元衆院議員の宮崎謙介氏が足掛け5年の議員生活の経験をもとに、政治家ウオッチングやオフレコ話、政治にまつわる話を適度な塩梅で、わかりやすく「濃口政治評論家」として直言!
蚊がウジャウジャ湧いてきました。刺されて「かゆい、かゆい!」とかきむしって騒いでいる人がいると、近くで聞いている人も不思議とかゆくなってきます。そう、かゆみは伝染するのです。
政府のコロナ対策分科会の尾身会長がこのところ、政府に対して強い発言を繰り返しています。が、尾身会長のそれは「伝染した」のだと、永田町関係者は言います。「五輪はまずい、まずい」と喚く分科会のメンバーの訴えを耳にして「まずい」が移ったと。
そもそも尾身会長は、政府と二人三脚でやってきた人です。コロナ対策に関してマスコミから発言を求められた際は、田村厚労大臣とすり合わせをして「僕がこう言ったら、君はこうね」といった感じで、あらかじめ答えを用意する「台本」があったと聞いています。
それが、今月初めあたりから雲行きが怪しくなった。五輪に伴うコロナの感染拡大リスクをめぐり、田村大臣と対立しているように見えてきました。記者会見では田村大臣が、
「尾身会長の考え方は、自主的な研究の成果の発表ということにしておきます」
と言い放ち、突き放しています。
その後の報道でも「政府は尾身氏らの言動にあらかじめ『枠』をはめたとも言える」とありました。この様子ではどうやら、台本なしの対立のようです。
この背景について、与党の中堅議員は次のように解説してくれました。
「今回の尾身会長と政府の関係悪化には、二つの見解があります。ひとつは、尾身会長は自分のメッセージを介して『国民の行動が緩んではいけない』と慎重に言葉を選んでいる。今回の五輪開催が『GoToキャンペーン』と同じように感染爆発につながってはいけない、と。五輪観戦と感染者増加には直接の因果関係はなくとも、結果として人流が増えて、人が接触します。そうなると『ほら、みたことか』になりますからね。それともうひとつ、実は尾身さんはおしゃべり好きで目立ちたがり。ヒーローになった気分で、ご自身の考えが爆発していったのではないか」
つまり、政府は尾身会長を「枠」にはめようとしたけれど、ナマの台本という枠からはみ出たとたん、アドリブが炸裂しているというのです。
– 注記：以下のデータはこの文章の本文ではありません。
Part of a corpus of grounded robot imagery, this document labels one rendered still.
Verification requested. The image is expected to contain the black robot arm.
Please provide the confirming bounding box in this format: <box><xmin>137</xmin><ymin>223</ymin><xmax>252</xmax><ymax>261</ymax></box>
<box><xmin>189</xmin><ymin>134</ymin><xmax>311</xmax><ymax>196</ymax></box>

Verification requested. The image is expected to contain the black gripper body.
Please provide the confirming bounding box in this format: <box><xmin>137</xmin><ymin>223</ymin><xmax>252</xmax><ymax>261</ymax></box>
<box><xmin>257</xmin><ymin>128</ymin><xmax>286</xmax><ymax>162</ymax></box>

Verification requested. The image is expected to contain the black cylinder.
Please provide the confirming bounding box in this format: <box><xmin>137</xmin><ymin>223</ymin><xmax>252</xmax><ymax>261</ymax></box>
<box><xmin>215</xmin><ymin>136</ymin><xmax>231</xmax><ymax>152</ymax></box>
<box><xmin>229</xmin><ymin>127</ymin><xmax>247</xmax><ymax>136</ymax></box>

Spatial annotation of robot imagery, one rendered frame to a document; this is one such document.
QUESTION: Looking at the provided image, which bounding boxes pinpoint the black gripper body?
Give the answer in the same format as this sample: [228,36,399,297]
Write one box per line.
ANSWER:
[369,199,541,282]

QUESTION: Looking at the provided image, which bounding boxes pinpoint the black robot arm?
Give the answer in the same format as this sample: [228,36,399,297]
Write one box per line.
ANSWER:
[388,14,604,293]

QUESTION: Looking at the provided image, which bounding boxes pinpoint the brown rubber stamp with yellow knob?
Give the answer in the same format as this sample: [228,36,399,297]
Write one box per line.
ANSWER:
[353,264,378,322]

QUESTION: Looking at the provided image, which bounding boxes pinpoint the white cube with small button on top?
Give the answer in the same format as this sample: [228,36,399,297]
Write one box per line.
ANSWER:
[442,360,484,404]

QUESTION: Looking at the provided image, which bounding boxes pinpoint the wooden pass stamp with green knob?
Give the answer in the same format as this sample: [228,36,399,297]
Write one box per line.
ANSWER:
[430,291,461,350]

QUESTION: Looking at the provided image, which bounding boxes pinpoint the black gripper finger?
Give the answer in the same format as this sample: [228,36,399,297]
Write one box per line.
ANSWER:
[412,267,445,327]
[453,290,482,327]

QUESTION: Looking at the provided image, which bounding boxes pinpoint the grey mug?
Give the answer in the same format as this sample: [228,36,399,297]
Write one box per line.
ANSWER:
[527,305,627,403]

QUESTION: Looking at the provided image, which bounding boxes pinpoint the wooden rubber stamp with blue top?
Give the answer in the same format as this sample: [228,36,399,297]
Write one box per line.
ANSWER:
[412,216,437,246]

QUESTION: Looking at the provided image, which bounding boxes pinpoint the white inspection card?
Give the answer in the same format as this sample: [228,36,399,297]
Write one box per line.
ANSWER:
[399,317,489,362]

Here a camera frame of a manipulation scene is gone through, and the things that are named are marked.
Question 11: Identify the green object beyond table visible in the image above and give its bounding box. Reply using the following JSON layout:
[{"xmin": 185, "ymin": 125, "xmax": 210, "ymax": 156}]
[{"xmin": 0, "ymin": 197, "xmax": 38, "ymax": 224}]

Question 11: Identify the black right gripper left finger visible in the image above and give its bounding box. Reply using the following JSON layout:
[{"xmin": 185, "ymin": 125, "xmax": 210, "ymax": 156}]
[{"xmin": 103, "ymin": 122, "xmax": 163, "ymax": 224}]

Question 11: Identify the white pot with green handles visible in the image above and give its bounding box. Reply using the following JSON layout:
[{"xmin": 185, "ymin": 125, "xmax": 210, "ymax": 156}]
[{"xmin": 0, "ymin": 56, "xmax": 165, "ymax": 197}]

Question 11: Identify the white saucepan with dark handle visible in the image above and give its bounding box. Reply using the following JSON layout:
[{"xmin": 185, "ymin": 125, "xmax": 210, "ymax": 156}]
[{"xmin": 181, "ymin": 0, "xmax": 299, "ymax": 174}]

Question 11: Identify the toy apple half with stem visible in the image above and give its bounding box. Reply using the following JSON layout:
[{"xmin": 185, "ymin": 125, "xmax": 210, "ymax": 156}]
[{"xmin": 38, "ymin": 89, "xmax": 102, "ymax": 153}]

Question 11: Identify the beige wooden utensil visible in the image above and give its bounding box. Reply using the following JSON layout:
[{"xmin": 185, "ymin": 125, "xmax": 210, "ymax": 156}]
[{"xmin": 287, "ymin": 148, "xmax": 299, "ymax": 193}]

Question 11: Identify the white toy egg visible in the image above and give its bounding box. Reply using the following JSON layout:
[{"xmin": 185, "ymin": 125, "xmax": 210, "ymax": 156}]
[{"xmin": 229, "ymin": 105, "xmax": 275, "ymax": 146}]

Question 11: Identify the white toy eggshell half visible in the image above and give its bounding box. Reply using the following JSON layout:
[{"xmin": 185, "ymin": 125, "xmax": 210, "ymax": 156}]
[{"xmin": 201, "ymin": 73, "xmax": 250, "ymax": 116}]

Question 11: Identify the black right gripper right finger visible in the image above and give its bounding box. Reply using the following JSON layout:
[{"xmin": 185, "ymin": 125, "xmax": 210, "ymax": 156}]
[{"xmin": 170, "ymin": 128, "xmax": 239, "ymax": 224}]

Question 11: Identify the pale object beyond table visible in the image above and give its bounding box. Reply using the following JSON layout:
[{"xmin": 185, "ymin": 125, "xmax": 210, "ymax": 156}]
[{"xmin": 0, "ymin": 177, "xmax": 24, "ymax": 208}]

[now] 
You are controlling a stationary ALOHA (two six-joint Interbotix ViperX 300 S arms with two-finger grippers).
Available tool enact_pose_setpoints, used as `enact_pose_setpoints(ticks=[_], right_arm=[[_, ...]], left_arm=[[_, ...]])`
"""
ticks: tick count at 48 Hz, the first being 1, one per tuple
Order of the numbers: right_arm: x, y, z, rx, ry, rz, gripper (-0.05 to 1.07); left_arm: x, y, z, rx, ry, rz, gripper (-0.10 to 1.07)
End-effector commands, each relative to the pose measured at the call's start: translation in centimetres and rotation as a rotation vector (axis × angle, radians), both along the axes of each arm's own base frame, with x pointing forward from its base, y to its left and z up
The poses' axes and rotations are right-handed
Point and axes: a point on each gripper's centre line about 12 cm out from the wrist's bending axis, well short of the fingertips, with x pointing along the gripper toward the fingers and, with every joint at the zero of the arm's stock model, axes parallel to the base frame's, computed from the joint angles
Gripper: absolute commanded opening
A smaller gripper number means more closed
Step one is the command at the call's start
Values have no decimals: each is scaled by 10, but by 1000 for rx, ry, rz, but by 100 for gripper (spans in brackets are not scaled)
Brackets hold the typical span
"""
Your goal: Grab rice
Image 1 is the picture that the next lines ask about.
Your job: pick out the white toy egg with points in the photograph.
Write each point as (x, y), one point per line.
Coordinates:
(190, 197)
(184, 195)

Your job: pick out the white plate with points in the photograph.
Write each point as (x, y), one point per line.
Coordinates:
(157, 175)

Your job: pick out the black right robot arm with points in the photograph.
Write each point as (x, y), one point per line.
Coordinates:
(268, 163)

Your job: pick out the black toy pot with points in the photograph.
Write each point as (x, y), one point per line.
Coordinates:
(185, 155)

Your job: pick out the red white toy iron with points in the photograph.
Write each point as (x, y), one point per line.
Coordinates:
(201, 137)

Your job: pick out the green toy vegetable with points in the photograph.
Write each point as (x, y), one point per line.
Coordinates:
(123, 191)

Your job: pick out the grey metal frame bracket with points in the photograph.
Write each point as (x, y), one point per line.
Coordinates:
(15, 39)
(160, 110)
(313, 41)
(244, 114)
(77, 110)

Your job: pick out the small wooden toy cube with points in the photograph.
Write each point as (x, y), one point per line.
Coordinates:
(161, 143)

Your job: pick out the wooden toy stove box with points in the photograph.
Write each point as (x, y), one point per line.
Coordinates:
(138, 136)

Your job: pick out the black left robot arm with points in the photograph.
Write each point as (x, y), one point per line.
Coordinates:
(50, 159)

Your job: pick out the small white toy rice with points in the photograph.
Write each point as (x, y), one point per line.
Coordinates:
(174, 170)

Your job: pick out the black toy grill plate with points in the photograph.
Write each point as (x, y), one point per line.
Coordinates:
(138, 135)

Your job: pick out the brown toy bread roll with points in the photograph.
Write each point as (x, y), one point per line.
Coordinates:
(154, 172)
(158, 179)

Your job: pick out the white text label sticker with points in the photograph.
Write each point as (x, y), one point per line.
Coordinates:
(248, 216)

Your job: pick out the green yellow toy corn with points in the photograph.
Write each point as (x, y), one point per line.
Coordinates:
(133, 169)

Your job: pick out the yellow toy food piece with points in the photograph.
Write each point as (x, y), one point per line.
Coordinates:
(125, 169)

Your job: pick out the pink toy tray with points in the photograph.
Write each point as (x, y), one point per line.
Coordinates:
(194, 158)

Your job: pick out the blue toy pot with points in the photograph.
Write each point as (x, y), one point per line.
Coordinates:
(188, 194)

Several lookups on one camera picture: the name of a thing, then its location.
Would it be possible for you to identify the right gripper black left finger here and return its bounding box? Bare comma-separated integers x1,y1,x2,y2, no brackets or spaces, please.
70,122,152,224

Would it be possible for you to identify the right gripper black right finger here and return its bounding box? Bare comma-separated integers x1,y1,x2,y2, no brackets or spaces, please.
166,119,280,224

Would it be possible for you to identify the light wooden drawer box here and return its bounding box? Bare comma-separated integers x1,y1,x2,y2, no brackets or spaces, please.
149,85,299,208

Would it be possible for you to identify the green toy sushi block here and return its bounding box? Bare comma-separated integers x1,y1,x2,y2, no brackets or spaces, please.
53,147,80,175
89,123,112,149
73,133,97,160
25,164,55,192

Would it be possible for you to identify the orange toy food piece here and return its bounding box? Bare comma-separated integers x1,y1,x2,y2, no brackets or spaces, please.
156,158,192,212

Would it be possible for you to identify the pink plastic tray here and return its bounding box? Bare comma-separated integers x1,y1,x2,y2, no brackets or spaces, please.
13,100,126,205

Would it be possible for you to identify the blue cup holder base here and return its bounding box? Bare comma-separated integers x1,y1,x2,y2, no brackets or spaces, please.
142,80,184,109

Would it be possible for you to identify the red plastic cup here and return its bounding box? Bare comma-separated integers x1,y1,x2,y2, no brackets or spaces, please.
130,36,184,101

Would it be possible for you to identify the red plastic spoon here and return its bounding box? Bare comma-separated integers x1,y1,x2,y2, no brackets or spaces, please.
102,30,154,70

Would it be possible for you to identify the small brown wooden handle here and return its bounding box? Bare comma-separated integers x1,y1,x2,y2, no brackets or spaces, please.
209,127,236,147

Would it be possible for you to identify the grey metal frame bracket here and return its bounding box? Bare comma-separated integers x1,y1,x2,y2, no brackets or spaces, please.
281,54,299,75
分科会メンバーからの突き上げが厳しすぎて焦りが伝染してしまった尾身会長ですが、このまま膠着状態を続け、なし崩し的に五輪に突入。ワクチンもここにきて、急ピッチで加速。国民接種率が上昇、オリンピック開催時には、高齢者への接種はほぼ完了。若い人の接種率も思いのほか上がり、やがて感染者数とワクチン接種率はクロスして、感染者数の比例グラフが下降していく──。そうなったら東京五輪は無事に成功を収め、政府は万々歳です。
などと考えると、そもそもこの仲違いっぷりも台本通りで織り込み済みなのかも、という邪推すらしてしまいます。
本来、尾身会長は学者を煮詰めたような人であり、政府にとって「害」はありません。秋口には蚊もようやく体力がなくなり、弱まってきます。その頃にはまた、田村大臣との関係が「かゆいところに手が届く仲」に再び戻っていることでしょう。
宮崎謙介(みやざき・けんすけ):1981年生まれ、東京出身。早稲田大学を卒業後、日本生命などを経て、12年に衆議院議員に。16年に辞職し、経営コンサルタントや「サンデー・ジャポン」(TBS系)などに出演。「バラいろダンディ」(TOKYO MX)ではレギュラーMCを務める。